Senior Client Partner, RWE Cerner Enviza, an Oracle company Norwalk, United States
Background: Missing or uninterpretable data affect the quality and usability of Electronic Health Records (EHRs). For social determinants of health (SDOH), incomplete data can introduce bias into study interpretation and impact vulnerable populations.
Objectives: To examine missingness of patient-level SDOH according to healthcare system-level characteristics in the US Cerner Real-World Data (CRWD).
Methods: Data were examined for patients in the US CRWD, a cloud-based, de-identified, and Health Insurance Portability and Accountability Act-compliant dataset (extract 10/2022). Patient-level data for year of birth (YOB), gender, race, ethnicity, state (residence), marital status, and language (spoken) were examined. Null values, responses of refused/declined to answer, and uninterpretable data were considered uninformative (herein missing). Healthcare system-level characteristics included size (number of beds), segment, specialty, and region (1-digit zip code). Descriptive statistics were used to examine data quality of the CRWD in the past 5 years (53.2 million patients; 136 healthcare systems) and overall (103.1 million patients; 136 healthcare systems). This study received IRB exemption status.
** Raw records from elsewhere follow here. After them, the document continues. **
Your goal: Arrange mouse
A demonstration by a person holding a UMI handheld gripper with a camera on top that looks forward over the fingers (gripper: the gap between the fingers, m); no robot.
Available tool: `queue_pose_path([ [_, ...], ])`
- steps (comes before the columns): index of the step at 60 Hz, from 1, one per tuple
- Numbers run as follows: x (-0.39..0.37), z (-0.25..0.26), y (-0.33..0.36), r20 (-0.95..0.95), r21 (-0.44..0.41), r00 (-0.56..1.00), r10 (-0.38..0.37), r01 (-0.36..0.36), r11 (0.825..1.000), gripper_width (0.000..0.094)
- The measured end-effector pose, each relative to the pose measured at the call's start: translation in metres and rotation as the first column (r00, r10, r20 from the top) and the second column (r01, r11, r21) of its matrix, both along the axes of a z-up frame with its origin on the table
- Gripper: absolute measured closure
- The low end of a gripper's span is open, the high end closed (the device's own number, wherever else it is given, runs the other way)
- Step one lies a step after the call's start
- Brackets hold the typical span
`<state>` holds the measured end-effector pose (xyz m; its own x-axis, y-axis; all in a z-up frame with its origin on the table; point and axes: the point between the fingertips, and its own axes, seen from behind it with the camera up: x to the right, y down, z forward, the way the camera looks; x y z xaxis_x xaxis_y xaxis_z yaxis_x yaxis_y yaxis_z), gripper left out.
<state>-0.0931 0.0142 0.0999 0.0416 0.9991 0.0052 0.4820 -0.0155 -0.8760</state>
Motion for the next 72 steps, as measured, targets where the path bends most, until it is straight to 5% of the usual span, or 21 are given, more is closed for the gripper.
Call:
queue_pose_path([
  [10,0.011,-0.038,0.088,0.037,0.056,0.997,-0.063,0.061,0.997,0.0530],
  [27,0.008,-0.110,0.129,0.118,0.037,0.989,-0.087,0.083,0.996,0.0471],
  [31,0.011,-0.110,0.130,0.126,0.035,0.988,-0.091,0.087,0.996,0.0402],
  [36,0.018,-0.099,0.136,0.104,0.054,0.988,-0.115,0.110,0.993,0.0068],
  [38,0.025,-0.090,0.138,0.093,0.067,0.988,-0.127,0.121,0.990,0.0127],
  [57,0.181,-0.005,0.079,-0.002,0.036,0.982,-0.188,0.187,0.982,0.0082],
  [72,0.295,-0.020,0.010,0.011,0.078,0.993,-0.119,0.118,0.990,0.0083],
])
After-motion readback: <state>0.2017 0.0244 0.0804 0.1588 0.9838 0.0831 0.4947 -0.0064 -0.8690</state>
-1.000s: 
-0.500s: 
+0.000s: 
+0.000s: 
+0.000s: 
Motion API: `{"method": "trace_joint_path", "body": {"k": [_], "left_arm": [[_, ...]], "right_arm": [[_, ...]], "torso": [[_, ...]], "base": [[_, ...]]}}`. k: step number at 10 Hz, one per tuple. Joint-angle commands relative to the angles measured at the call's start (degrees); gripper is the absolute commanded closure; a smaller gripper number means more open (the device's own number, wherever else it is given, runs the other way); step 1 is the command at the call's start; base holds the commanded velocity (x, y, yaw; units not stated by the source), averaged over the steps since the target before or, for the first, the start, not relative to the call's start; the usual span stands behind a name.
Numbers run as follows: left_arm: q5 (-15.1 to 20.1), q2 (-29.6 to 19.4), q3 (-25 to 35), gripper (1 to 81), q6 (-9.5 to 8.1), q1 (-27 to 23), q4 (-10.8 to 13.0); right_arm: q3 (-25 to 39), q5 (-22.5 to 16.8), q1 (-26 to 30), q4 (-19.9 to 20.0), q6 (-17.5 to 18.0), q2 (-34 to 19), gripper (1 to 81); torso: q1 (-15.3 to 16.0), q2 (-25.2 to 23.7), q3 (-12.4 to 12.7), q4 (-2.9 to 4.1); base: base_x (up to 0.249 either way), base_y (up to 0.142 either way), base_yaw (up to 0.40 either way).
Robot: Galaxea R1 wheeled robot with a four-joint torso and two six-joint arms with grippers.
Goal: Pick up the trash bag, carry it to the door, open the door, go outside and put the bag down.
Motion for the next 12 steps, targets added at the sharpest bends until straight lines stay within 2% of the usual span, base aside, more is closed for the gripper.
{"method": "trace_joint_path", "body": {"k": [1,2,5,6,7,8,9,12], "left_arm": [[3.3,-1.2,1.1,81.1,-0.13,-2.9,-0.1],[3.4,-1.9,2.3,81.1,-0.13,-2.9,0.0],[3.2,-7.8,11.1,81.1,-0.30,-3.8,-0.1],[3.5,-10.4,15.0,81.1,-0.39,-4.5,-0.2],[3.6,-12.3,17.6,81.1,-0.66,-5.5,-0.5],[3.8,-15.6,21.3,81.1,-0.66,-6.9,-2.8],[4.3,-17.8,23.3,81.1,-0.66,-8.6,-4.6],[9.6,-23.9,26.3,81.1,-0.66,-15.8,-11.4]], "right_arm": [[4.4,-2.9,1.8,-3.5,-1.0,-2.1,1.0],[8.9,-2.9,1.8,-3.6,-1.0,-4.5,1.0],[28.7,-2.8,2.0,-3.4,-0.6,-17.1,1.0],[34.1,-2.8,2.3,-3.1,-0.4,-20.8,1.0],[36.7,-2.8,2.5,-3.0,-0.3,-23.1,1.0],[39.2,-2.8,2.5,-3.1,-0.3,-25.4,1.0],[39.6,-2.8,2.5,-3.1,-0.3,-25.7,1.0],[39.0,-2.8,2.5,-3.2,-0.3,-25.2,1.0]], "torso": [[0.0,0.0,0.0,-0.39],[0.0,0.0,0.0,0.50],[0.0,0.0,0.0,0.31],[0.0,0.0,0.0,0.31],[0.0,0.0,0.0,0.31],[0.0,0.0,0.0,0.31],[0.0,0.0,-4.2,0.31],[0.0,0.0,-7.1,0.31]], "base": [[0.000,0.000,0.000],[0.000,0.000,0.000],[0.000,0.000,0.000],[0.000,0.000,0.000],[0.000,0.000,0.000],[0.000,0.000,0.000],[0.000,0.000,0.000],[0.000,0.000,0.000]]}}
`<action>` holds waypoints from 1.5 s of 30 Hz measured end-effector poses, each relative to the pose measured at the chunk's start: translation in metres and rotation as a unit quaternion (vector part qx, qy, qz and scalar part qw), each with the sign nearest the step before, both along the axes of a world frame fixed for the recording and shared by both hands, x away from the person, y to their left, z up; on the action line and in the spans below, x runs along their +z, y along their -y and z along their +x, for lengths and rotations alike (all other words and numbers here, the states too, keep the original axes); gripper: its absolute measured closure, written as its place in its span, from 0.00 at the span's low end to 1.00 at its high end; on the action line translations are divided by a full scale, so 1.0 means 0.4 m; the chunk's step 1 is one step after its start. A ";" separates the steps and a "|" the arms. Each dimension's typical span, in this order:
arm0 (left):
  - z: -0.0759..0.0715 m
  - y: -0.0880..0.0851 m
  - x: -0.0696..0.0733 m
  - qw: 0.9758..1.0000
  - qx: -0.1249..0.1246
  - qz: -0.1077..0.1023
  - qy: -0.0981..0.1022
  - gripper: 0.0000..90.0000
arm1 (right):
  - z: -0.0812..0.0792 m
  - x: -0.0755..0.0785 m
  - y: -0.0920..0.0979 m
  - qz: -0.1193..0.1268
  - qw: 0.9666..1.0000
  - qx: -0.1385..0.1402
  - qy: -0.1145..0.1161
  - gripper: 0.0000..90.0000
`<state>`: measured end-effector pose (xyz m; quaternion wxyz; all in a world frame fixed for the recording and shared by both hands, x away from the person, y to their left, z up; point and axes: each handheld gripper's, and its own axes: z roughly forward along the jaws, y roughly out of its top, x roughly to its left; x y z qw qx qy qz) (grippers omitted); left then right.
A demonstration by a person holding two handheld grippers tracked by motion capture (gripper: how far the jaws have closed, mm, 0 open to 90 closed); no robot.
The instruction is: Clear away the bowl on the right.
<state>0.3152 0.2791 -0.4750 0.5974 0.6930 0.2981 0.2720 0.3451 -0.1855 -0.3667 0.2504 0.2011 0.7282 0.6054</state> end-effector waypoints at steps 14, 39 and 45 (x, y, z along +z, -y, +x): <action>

Results: In the past 5 years, patient-level data were missing for YOB = 0.17%, gender = 0.16%, race = 15.35%, ethnicity = 23.26%, state = 11.60%, marital status = 17.00%, and language = 11.97%. Missingness varied by healthcare system characteristic, for example, healthcare systems with < 100 vs 500-999 beds had substantially fewer missing data for YOB, gender, and language (0.03% vs 0.39%; 0.06% vs 0.24%; 3.91% vs 14.46%, respectively). By segment, missing data for race, for example, ranged from 7.08% for critical access to 22.90% for children’s healthcare systems. For specialty, medical practices had consistently more missing data for race, ethnicity, and marital status compared to critical access hospitals, acute/short-term hospitals, or IDN/regional or state health systems. By healthcare system location, greater missingness was observed in region 3 (AL, FL, GA, MS, and TN) for YOB (0.58% vs 0.03% to 0.33%), for region 5 (IA, MN, MT, ND, SD, and WI) for race (25.47% vs 9.50% to 17.38%) and marital status (34.70% vs 8.14% to 24.62%), and for region 7 (AR, LA, OK, and TX) for state (34.57% vs 3.07% to 23.69%) compared to other regions, respectively. Percent missing data showed a relative decrease of 10.04%-70.18% in the past 5 years relative to the overall CRWD.
Conclusions: Missingness of SDOH vary substantially by healthcare system characteristics, however, is declining over time. Data quality assessment at the healthcare system level is a necessary methodological consideration when designing and conducting real-world evidence studies.